Instructions for the task => Every line in the records below that holds "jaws" must be identified and copied.

Source data =>
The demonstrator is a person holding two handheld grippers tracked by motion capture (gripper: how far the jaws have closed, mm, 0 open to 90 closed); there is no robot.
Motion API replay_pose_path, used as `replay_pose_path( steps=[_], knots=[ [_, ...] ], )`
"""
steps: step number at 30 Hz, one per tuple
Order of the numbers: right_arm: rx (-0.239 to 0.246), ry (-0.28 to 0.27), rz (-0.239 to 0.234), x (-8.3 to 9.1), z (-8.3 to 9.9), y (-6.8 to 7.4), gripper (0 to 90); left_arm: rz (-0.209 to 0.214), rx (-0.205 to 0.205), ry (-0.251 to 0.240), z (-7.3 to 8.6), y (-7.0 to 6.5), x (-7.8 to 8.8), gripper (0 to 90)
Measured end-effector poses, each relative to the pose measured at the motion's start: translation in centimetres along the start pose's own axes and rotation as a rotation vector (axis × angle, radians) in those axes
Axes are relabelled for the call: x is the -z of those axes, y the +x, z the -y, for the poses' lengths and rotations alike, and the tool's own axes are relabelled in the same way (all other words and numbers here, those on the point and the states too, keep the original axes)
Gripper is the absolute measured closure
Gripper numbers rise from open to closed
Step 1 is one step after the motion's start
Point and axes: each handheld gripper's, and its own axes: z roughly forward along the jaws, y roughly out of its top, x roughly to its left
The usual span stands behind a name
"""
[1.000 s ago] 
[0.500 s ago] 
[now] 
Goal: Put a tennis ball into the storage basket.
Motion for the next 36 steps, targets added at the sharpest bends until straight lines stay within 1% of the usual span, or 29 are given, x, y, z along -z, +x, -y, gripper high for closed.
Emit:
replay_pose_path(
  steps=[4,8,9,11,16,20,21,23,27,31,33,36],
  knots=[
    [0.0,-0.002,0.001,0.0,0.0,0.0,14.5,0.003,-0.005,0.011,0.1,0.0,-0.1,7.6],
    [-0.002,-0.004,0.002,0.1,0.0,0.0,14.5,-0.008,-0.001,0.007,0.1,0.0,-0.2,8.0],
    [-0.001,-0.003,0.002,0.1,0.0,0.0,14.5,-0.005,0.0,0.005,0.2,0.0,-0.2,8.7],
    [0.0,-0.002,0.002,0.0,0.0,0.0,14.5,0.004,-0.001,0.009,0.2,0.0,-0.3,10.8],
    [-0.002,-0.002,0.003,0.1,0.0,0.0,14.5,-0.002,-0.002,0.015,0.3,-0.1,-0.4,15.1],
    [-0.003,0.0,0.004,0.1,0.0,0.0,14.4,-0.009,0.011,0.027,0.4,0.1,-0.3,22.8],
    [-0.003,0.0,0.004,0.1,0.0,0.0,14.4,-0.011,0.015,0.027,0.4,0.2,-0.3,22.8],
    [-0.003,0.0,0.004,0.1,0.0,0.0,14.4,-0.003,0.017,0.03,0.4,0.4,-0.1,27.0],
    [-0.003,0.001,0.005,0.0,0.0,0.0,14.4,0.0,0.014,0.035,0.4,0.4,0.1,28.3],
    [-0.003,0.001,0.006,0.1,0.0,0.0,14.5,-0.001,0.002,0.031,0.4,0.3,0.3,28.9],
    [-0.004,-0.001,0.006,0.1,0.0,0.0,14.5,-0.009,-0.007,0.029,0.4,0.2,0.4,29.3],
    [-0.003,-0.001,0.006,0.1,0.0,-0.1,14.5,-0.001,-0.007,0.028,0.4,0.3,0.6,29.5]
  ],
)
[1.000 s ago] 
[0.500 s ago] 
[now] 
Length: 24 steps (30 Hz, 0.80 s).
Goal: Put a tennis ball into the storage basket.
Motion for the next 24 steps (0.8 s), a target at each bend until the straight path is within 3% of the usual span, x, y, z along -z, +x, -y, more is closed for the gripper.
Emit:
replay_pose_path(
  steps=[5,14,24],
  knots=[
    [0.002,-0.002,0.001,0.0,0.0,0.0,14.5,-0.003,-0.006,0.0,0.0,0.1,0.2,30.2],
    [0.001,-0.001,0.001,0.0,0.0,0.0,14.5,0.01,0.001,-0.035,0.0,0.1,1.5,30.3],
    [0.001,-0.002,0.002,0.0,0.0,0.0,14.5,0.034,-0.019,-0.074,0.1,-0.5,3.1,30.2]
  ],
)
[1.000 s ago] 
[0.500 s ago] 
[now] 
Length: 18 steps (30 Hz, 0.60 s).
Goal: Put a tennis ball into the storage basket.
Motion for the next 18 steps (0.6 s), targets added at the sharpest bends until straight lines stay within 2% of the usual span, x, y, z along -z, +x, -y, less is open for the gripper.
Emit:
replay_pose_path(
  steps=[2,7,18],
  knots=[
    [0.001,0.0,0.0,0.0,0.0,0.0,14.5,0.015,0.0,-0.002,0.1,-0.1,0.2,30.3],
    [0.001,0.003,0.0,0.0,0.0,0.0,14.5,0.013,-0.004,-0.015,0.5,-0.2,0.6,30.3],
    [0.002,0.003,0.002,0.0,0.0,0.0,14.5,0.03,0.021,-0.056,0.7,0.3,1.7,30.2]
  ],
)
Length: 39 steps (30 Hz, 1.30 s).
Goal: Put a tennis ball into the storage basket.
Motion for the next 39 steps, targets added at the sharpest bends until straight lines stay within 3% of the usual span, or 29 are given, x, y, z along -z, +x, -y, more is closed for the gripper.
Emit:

Expected answer =>
The demonstrator is a person holding two handheld grippers tracked by motion capture (gripper: how far the jaws have closed, mm, 0 open to 90 closed); there is no robot.
Point and axes: each handheld gripper's, and its own axes: z roughly forward along the jaws, y roughly out of its top, x roughly to its left

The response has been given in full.